The reality of this trade is that we are reminded of how this can be sometimes a harsh business. This is ironic as the league is trying to distance itself from any sort of business model for obvious legal reasons.  It should be pointed out that the NCAA does not trade its athletes, though I suppose I hijack my own arguments as a player can transfer and that can be far worse prospect than getting traded.   I guess there is no perfect system but I'd like to think there is a better system than the one in place  because it is a system that will allow high school age students to get shipped when they are weeks away from their final exams, or in the midst of a school crunch of final projects. They are usurped from billets and friends and dropped into a new city, or new country with new teammates and coaches.      

Trades will continue to be consumated.  Scouts and teams will update the depth charts, check the cupboard for avaiable draft picks,  and those who follow such things will start to float more picks and more names of high school aged or post-secondary aged players to see if they will be a fit in Sault Ste Marie, or London, or Kitchener or Kingston or any other team.   

The human aspect is rarely reported, but the business grinds merrily along. 


  1. I truly believe that Brent is going to do well under Stan's guidance. He runs the Bandits Goalie School and just a few of the guys he's personally trained are:

    Three time Stanley Cup Champion Chris Osgood
    Jason Bacashihua 1st round pick of the Dallas Stars
    Jack Campbell 1st round pick of the Dallas Stars
    Matt Hackett 3rd round pick of the Minnesota Wild
    Scott Wedgewood 3rd round pick of the New Jersey Devils
    Al Montoya 1st round pick of the New York Rangers
    Alex Nedeljkovic 2nd round pick of the Carolina Hurricanes
    Thatcher Demko 2nd round pick of the Vancouver Canucks
    Zach Nagelvoort 4th round pick of the Edmonton Oilers

    Stan always seems to know just what a goalie needs to improve his game or to just fine tune certain parts. If anyone can help him be signed it'll be Stan.
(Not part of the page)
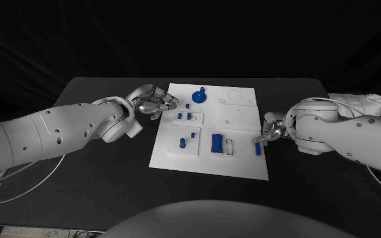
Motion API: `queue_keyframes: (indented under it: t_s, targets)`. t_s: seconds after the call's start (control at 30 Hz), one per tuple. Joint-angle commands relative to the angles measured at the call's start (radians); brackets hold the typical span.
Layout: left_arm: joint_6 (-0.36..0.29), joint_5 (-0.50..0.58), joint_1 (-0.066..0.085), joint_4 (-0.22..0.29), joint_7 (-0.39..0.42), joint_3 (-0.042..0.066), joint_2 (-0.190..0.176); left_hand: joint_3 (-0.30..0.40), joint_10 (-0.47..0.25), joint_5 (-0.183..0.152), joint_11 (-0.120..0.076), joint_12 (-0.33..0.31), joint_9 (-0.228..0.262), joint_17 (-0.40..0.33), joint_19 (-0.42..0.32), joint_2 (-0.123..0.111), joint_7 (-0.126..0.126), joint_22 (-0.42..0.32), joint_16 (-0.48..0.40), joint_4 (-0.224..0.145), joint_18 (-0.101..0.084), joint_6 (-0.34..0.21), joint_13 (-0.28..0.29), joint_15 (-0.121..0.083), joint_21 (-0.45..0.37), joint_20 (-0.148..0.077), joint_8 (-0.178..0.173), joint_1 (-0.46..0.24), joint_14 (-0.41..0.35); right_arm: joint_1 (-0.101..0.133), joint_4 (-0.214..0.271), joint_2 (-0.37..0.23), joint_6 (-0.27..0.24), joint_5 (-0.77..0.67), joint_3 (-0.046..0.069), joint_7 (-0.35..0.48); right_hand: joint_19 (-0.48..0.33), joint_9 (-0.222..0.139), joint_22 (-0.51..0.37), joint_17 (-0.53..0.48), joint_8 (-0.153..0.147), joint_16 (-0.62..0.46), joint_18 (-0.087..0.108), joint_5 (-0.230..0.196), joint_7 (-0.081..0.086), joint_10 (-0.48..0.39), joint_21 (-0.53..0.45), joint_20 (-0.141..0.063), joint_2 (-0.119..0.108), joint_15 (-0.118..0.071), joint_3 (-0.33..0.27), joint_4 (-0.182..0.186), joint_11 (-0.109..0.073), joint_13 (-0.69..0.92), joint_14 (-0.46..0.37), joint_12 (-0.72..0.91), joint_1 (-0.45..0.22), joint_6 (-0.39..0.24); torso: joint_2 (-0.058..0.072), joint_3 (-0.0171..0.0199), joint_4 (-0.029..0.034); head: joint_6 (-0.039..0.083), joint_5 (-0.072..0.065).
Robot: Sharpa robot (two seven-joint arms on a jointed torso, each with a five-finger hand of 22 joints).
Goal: Assemble the parts on the task board
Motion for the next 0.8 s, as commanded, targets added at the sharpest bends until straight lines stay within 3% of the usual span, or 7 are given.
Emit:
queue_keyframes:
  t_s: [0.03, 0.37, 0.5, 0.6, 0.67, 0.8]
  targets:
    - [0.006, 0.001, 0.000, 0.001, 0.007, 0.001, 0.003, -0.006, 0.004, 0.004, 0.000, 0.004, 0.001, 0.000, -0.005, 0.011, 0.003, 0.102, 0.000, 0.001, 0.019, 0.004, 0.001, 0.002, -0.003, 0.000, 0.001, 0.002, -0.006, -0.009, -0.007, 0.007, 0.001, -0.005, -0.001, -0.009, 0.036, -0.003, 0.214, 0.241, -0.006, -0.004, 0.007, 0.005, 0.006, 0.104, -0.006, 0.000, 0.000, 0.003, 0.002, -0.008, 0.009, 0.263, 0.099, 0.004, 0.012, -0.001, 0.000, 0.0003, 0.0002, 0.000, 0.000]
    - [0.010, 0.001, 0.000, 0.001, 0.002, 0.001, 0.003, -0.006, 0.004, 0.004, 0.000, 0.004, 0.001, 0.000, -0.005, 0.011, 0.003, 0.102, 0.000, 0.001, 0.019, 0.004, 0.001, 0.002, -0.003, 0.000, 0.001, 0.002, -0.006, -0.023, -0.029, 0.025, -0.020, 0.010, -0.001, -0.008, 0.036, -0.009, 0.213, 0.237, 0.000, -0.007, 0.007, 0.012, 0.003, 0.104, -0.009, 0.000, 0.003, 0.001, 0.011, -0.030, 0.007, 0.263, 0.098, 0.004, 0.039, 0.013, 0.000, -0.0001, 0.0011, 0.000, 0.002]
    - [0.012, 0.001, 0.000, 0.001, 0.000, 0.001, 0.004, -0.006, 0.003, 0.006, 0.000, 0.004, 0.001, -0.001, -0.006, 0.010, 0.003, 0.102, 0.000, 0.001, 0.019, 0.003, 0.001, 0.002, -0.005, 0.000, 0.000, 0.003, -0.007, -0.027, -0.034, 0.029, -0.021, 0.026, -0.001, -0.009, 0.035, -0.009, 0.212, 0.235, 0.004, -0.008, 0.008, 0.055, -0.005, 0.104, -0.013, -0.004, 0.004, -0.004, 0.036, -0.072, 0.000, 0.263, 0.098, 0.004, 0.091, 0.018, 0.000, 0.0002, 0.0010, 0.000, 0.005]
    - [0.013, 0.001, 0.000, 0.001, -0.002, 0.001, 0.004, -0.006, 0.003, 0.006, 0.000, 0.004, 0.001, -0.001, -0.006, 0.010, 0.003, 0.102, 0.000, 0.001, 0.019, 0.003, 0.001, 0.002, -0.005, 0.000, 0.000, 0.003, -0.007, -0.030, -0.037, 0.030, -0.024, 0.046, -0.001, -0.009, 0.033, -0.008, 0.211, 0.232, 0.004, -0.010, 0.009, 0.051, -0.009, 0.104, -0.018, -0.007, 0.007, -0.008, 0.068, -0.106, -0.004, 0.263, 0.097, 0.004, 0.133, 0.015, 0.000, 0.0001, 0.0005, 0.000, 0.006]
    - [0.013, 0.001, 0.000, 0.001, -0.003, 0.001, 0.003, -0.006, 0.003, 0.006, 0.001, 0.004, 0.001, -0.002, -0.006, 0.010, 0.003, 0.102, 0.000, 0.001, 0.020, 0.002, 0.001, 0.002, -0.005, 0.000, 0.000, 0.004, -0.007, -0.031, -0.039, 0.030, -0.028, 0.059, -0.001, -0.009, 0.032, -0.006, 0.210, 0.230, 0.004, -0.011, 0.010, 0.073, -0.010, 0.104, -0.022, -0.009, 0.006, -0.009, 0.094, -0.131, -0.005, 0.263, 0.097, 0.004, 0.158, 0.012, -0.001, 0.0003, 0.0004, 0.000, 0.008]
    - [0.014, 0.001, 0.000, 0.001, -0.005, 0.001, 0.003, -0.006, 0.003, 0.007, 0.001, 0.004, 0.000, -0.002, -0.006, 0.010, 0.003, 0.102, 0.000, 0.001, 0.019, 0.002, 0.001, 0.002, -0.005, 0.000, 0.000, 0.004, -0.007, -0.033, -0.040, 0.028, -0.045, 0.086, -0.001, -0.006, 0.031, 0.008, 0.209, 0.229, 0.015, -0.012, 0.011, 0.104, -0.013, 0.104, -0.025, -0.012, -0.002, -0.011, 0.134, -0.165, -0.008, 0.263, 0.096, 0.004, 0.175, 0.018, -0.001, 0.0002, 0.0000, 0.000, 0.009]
    I remember back when Jeremy Smith was traded to the Ice Dogs and as a Plymouth fan how upsetting that was. But Alex seems to be in the same kind of situation as Jeremy was the year he was traded and it ended up being the best thing for Jeremy's career. While I know Josh & Alex will only be there for a short period of time I know the fans will love them. They are two of the nicest guys, genuine with the fans and always someone you can approach to talk to. I really hope the team goes far for them and I'll be rooting for them.
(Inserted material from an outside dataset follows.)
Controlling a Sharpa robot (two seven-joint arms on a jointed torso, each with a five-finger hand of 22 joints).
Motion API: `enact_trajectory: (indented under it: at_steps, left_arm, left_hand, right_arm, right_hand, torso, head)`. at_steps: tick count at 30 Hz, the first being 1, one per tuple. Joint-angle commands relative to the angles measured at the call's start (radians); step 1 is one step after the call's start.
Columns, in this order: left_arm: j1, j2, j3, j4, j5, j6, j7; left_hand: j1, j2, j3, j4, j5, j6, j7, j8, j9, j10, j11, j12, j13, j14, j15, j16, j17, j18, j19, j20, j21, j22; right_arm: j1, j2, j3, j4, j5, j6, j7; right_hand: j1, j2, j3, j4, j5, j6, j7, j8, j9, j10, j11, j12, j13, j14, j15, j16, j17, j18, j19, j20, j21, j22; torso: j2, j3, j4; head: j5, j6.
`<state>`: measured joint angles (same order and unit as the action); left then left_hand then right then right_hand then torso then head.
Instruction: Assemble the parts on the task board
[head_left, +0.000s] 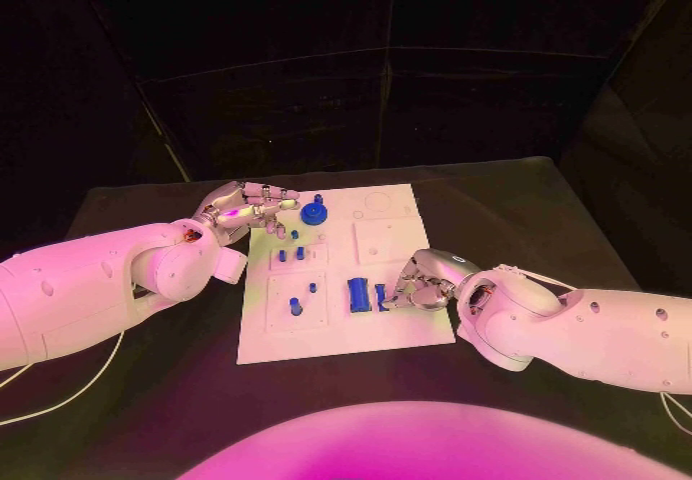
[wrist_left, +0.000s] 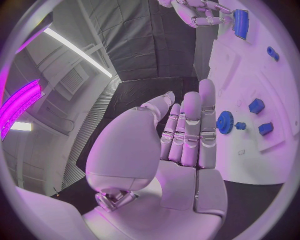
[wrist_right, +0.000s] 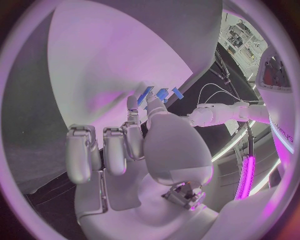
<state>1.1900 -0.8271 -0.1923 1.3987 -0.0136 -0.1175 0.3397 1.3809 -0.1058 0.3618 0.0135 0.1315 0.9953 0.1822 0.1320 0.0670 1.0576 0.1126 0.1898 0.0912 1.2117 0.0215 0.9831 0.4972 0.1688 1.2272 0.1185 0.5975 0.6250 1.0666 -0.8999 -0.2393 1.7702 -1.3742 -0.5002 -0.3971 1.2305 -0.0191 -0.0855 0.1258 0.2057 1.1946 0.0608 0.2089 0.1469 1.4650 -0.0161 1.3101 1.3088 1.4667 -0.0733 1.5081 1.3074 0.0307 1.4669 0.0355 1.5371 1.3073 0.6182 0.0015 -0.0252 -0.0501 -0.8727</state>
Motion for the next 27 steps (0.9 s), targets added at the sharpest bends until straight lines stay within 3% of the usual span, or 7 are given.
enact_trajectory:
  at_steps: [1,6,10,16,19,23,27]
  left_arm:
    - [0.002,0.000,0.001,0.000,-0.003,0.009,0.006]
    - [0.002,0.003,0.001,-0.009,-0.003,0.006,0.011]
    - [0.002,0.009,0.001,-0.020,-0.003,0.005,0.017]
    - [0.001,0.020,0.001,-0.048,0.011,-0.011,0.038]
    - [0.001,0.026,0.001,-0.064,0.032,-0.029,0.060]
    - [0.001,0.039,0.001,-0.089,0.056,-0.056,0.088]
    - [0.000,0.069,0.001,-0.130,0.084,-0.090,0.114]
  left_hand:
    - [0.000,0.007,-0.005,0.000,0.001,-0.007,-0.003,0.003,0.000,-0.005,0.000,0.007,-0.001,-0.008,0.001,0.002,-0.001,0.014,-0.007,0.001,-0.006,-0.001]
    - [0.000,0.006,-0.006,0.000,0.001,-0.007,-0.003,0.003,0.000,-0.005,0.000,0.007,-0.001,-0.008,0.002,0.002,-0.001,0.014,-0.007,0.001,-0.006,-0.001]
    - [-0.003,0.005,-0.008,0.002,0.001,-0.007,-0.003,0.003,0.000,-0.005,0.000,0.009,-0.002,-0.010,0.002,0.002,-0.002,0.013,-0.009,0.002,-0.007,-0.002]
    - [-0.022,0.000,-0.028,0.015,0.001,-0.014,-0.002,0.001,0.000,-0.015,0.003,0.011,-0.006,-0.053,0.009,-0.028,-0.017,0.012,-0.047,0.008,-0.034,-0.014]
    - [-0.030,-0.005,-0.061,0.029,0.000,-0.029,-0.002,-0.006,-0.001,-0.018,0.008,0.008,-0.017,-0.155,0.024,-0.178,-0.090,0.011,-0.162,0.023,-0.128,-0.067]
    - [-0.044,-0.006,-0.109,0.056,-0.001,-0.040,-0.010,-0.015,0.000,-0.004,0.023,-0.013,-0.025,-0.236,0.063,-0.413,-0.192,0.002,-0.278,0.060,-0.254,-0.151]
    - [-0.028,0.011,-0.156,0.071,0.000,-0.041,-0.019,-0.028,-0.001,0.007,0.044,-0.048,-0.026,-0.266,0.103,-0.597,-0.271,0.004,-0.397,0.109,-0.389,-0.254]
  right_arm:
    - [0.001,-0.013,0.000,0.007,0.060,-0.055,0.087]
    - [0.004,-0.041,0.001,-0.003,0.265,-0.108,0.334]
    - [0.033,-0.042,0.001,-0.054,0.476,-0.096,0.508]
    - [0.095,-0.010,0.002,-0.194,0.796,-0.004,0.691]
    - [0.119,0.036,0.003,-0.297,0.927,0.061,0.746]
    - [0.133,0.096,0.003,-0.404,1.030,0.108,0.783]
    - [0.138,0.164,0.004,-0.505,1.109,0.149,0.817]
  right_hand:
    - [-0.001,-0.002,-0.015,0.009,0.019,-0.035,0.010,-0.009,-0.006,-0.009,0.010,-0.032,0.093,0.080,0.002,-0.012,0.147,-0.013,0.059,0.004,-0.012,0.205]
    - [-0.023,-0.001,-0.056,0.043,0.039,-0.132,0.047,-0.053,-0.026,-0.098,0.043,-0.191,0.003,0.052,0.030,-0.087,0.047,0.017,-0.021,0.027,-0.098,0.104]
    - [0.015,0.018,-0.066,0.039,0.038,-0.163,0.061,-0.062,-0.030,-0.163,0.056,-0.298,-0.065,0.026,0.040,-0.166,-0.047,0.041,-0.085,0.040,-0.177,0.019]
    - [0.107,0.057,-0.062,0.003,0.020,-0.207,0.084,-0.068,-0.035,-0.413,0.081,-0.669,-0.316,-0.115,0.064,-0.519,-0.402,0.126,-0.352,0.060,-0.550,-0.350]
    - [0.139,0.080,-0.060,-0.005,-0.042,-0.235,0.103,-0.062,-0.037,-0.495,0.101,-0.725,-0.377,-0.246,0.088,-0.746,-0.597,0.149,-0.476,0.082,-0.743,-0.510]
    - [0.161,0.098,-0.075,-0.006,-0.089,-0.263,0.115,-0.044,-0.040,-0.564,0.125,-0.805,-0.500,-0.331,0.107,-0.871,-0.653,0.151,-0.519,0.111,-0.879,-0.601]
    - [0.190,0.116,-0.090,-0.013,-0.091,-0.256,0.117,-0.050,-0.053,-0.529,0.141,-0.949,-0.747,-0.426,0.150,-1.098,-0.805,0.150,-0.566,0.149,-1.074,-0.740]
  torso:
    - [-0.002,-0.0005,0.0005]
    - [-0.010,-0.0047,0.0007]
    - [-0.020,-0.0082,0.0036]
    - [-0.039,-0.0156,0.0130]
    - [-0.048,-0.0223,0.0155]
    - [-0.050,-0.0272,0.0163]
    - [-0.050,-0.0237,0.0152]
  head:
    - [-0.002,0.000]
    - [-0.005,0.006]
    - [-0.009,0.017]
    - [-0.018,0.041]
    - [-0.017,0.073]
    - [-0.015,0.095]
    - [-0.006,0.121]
  2. Great article. You hit it right on about the 'human element'. I think it's important for people to read articles like this one and to understand what really goes on behind the scenes and the impacts on both the players and families. There is as you put it a huge component of the 'human element' that general articles and critiques that fans and pundits forget when they react quickly and/or with emotion to how they think the game should be played or their take on a player's performance. A line I used to say a lot to people in the stand was that "the players do not see the game from the same angle, etc. as a spectator who is looking down from up high and can see every player and every angle and the where the puck is most times. It looks very different when one is on the ice in a corner, or facing a certain direction or surrounded by players and thus the calls and critiques from up above rarely are valid. I also wish Moran the best and hope that this new start will be nothing but a positive move for him and feel agree totally with your analysis.